• **Task objective**: Extract every line of the material that holds the string "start".

• **Collected data**:
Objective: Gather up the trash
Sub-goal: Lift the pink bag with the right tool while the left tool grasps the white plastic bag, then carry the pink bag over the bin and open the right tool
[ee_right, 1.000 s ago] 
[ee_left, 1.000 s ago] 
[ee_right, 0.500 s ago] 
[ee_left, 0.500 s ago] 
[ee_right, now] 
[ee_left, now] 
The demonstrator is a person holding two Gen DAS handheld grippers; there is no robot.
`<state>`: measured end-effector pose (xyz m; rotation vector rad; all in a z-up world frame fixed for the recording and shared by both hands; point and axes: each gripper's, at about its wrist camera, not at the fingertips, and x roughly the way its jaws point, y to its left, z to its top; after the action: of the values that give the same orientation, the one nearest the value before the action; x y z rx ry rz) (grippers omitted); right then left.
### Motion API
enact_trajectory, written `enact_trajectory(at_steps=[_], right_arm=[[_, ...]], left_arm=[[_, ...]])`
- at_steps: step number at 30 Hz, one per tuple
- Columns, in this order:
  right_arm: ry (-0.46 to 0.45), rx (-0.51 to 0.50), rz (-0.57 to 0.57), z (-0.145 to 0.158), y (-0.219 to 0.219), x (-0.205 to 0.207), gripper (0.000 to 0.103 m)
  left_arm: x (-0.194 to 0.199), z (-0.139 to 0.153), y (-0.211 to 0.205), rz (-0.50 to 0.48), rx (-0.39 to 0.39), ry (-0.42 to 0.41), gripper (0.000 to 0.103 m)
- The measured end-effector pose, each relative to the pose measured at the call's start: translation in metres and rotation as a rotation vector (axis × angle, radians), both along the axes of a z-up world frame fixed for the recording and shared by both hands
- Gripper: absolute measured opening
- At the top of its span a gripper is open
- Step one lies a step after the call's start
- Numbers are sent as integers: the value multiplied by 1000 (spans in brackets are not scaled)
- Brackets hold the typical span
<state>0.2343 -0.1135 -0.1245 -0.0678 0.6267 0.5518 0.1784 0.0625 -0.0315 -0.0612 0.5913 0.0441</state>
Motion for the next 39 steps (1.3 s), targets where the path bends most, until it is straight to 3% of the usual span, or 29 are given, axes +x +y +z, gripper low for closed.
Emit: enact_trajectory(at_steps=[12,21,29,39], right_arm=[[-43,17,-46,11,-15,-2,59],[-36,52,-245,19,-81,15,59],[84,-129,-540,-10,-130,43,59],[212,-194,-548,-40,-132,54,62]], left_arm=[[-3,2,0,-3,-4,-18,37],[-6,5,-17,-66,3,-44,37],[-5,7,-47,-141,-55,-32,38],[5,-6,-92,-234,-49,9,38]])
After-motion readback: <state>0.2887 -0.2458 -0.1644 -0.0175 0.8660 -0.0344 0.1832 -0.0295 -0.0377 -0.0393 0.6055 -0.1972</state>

• **Response area**:
- The measured end-effector pose, each relative to the pose measured at the call's start: translation in metres and rotation as a rotation vector (axis × angle, radians), both along the axes of a z-up world frame fixed for the recording and shared by both hands
- Step one lies a step after the call's start

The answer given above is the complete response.